*The problem*:
I need the lines below from the one with "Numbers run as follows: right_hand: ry" down to the one with "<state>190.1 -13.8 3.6" reproduced exactly, both ends included, and nothing else.

--------

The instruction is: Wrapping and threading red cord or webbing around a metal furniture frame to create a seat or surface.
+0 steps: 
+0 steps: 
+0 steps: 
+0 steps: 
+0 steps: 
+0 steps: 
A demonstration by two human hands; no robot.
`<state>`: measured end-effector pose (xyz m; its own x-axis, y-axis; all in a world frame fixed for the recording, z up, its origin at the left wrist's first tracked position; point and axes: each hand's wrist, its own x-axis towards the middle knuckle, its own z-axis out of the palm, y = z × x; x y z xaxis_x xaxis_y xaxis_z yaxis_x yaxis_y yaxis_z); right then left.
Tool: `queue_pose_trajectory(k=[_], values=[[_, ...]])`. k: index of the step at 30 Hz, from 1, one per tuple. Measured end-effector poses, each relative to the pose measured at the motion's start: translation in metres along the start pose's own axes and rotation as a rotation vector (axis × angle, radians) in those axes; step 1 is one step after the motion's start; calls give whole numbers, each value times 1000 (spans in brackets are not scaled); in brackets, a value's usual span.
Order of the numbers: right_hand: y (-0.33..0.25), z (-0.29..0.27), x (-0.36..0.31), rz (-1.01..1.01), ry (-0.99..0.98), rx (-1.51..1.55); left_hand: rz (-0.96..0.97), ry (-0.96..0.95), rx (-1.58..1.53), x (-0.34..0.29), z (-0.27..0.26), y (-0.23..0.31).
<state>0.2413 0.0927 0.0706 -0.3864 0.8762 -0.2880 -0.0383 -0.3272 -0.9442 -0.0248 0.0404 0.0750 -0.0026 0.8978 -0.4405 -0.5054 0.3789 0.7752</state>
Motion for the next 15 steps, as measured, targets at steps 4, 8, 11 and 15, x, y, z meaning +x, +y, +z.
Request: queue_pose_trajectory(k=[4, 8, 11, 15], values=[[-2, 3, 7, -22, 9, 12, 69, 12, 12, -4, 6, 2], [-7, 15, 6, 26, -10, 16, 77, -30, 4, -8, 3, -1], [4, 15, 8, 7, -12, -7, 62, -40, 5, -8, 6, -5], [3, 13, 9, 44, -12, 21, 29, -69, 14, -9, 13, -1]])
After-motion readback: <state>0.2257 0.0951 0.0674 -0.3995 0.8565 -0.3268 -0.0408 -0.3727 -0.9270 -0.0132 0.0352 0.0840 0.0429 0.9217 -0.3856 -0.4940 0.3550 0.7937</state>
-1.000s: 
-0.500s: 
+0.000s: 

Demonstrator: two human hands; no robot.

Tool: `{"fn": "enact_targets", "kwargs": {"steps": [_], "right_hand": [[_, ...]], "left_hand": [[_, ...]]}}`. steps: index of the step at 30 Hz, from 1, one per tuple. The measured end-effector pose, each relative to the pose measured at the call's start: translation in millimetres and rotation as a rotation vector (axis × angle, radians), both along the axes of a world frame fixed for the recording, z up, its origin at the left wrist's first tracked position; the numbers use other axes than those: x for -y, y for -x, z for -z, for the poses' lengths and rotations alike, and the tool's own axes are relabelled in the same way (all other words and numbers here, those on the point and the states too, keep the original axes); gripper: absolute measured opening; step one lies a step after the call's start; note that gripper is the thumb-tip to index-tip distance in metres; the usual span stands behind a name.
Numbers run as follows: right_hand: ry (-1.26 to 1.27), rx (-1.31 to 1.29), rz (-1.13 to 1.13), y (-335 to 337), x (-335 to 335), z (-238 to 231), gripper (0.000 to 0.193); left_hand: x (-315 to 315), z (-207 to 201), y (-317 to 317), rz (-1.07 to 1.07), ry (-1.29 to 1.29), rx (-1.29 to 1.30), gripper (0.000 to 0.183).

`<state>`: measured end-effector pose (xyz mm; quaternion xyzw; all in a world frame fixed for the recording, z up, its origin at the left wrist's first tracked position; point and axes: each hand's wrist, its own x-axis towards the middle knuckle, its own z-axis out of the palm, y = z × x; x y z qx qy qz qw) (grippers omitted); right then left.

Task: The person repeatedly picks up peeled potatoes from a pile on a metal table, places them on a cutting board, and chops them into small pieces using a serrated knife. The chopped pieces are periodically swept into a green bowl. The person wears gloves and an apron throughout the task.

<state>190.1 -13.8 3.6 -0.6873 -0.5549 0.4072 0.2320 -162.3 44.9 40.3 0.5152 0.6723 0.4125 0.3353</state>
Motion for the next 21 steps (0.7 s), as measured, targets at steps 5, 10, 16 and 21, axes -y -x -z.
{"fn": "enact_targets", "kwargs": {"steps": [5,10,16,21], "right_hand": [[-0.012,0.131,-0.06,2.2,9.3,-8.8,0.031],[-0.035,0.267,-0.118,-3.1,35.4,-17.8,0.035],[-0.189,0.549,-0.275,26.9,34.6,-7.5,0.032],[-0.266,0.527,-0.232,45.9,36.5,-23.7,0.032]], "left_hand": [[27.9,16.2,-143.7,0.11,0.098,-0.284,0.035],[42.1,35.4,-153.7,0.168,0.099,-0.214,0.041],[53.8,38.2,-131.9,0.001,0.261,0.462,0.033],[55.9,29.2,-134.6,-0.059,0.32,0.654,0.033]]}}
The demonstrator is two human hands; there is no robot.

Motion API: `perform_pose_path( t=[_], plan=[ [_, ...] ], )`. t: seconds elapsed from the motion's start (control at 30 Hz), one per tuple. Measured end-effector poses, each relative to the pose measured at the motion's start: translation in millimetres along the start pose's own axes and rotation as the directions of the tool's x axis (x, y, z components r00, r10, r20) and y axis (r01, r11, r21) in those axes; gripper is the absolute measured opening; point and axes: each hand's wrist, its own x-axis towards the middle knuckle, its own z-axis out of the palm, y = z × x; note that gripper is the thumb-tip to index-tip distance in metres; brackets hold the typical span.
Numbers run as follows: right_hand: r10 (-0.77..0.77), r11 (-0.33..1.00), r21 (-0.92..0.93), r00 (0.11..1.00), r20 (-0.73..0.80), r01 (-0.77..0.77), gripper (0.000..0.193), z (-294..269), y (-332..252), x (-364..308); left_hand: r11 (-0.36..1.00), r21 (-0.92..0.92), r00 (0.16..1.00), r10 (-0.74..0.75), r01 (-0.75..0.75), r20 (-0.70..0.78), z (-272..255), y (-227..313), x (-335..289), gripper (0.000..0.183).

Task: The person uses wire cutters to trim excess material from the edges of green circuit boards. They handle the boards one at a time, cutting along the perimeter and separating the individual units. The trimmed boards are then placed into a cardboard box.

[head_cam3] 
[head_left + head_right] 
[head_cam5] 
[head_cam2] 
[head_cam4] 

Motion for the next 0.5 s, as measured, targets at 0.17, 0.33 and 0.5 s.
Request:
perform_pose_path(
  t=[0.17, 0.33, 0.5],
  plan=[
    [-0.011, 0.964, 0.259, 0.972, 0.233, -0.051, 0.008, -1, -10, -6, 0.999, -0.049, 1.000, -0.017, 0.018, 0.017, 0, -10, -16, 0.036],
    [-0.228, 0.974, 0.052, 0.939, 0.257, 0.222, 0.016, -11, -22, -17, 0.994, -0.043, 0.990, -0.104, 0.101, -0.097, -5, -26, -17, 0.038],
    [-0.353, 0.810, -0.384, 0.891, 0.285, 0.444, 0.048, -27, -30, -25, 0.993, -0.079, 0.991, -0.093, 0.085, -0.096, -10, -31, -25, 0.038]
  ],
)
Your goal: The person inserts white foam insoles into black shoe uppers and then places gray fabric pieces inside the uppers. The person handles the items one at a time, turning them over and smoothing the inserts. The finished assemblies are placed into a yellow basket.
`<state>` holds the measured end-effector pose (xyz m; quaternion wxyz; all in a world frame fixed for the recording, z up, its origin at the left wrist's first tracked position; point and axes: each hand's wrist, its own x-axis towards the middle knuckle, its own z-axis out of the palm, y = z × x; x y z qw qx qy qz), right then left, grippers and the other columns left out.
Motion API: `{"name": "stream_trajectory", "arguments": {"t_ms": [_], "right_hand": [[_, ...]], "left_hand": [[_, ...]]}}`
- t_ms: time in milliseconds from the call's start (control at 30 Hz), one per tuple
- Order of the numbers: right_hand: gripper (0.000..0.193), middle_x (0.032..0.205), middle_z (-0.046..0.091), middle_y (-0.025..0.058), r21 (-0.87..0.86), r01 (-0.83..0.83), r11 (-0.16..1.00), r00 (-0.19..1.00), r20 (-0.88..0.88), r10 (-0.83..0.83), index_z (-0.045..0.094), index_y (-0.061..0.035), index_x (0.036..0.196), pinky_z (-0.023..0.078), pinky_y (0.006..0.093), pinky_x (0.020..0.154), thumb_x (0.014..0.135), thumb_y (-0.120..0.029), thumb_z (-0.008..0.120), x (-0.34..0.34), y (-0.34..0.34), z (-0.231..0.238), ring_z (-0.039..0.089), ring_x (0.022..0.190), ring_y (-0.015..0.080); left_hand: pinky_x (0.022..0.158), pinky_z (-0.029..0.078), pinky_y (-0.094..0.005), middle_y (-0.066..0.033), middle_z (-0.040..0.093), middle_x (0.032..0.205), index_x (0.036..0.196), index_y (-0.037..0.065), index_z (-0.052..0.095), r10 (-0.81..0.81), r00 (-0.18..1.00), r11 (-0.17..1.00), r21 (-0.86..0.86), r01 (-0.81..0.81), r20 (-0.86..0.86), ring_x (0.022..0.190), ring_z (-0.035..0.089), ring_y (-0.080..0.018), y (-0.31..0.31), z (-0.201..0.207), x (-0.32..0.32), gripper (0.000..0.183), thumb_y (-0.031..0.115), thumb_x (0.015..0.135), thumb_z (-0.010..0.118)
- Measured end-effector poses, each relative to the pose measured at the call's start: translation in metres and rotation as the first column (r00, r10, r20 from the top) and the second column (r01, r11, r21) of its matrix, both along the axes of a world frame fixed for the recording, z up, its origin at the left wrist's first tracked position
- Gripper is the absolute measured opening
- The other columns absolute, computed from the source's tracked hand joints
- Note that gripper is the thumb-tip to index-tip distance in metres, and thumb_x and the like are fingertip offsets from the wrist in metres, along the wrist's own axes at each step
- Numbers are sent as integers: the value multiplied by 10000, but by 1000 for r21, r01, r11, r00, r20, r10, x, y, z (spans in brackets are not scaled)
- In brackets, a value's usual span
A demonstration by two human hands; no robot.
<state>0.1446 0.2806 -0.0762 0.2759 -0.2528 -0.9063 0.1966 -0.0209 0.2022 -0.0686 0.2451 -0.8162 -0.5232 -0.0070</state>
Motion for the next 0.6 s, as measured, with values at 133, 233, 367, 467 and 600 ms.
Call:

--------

*Written response*:
Numbers run as follows: right_hand: ry (-1.26 to 1.27), rx (-1.31 to 1.29), rz (-1.13 to 1.13), y (-335 to 337), x (-335 to 335), z (-238 to 231), gripper (0.000 to 0.193); left_hand: x (-315 to 315), z (-207 to 201), y (-317 to 317), rz (-1.07 to 1.07), ry (-1.29 to 1.29), rx (-1.29 to 1.30), gripper (0.000 to 0.183).

`<state>`: measured end-effector pose (xyz mm; quaternion xyzw; all in a world frame fixed for the recording, z up, its origin at the left wrist's first tracked position; point and axes: each hand's wrist, its own x-axis towards the middle knuckle, its own z-axis out of the palm, y = z × x; x y z qx qy qz qw) (grippers omitted); right then left.

Task: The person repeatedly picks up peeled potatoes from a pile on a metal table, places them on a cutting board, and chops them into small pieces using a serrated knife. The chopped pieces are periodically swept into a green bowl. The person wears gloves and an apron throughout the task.

<state>190.1 -13.8 3.6 -0.6873 -0.5549 0.4072 0.2320 -162.3 44.9 40.3 0.5152 0.6723 0.4125 0.3353</state>

The output has been completed.